Task details >>
In the listing below, start your output at the line with "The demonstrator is" and end it after the line with "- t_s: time", copying every line exactly.

::::

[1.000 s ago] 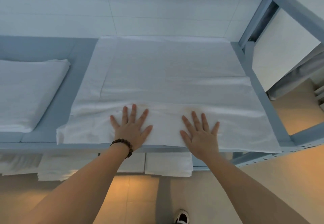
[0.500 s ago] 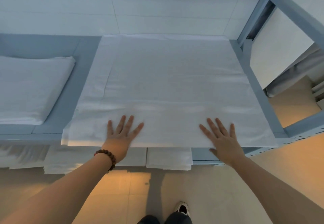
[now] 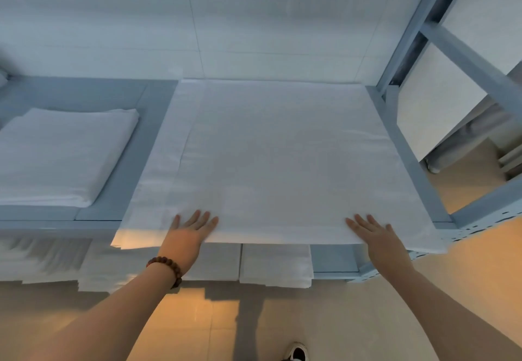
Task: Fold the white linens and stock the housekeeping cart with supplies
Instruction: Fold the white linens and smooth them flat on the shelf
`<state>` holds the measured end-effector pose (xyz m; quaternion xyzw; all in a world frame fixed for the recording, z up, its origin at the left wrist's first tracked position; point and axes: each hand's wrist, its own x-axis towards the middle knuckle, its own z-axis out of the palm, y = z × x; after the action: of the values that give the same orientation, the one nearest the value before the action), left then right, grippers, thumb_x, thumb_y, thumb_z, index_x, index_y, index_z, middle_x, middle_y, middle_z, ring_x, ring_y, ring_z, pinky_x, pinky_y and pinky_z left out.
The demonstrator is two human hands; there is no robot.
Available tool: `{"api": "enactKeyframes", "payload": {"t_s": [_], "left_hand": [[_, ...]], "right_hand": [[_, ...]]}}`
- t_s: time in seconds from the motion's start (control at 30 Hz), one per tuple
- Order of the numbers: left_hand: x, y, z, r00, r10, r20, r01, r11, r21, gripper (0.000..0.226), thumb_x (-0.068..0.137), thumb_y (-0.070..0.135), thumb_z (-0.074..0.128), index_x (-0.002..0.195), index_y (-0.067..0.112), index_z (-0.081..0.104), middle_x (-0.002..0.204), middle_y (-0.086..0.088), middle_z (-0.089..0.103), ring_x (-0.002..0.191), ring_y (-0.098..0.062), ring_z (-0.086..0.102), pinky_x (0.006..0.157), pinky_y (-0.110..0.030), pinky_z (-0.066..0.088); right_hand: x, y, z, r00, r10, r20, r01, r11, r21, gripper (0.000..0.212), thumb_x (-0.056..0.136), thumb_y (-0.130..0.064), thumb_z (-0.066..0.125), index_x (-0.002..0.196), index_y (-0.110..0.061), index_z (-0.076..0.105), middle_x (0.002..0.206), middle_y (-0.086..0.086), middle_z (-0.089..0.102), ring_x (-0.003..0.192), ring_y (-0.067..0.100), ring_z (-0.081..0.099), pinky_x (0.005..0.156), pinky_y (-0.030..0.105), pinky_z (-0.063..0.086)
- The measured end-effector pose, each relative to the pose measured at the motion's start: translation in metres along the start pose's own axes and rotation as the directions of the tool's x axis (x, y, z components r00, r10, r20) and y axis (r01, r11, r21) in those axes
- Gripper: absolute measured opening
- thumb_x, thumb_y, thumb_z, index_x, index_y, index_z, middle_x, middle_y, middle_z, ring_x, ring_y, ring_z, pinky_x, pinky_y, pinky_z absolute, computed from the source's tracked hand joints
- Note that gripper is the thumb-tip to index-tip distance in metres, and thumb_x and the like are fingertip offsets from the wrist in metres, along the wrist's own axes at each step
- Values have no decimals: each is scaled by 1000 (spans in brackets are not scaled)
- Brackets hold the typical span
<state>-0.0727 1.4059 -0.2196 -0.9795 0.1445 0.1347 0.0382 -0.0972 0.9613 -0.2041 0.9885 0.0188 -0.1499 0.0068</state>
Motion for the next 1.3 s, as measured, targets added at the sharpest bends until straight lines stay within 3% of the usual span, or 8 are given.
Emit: {"api": "enactKeyframes", "payload": {"t_s": [0.3,0.43,0.57,0.63,0.83,0.9,1.03,1.3], "left_hand": [[-40,-8,-18,994,-20,-106,11,996,-87,69,95,-3,35,147,42,28,156,11,25,141,-10,31,114,-28,23],[-76,-3,-32,979,-65,-194,37,989,-142,52,95,12,49,136,43,47,146,6,45,124,-15,54,102,-28,42],[-111,7,-55,904,1,-427,-63,990,-130,49,45,0,93,83,27,77,76,1,75,60,-22,71,48,-31,56],[-126,15,-63,871,-18,-491,-45,992,-116,46,40,1,95,75,25,77,66,3,72,51,-21,68,42,-28,52],[-168,37,-74,814,-33,-579,-22,996,-88,34,54,1,90,77,21,77,65,0,71,50,-23,66,42,-27,47],[-182,43,-77,783,-30,-622,-22,997,-76,16,69,9,74,80,20,75,65,-1,71,50,-24,66,40,-29,48],[-211,53,-86,702,-27,-712,-57,994,-94,19,79,27,42,88,25,59,60,-2,65,45,-25,60,41,-22,34],[-238,56,-122,575,16,-818,-20,1000,5,17,75,17,46,90,25,47,58,-8,60,43,-27,55,40,-27,37]], "right_hand": [[-55,-9,-1,977,78,-197,-40,980,193,66,92,8,37,141,-35,42,150,-11,35,139,7,32,115,25,17],[-86,-6,3,928,132,-348,-22,953,303,56,86,13,49,124,-25,63,134,-3,57,126,19,53,112,37,33],[-112,2,-7,860,75,-504,62,966,250,48,66,16,73,100,-18,75,103,3,73,90,25,71,76,41,58],[-125,5,-18,814,-3,-581,127,977,174,51,54,15,81,92,-17,76,93,1,75,76,21,72,62,35,58],[-163,23,-36,737,-74,-672,219,967,133,52,49,19,81,91,-13,76,89,2,75,69,21,72,52,31,54],[-175,31,-37,720,-80,-690,226,966,123,51,50,19,82,90,-12,76,88,3,75,67,22,71,49,30,54],[-194,42,-42,677,-102,-729,236,968,83,51,51,18,82,94,-8,74,87,7,74,66,25,69,48,29,51],[-208,51,-91,596,-217,-773,212,971,-109,46,50,16,79,91,-3,70,70,13,62,48,31,53,40,29,41]]}}
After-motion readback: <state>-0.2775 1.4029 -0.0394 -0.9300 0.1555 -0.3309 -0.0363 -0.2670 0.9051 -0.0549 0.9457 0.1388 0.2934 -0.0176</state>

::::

Solution to this exercise >>
The demonstrator is two human hands; there is no robot.
Available tool: `{"api": "enactKeyframes", "payload": {"t_s": [_], "left_hand": [[_, ...]], "right_hand": [[_, ...]]}}`
- t_s: time in seconds from the motion's start (control at 30 Hz), one per tuple

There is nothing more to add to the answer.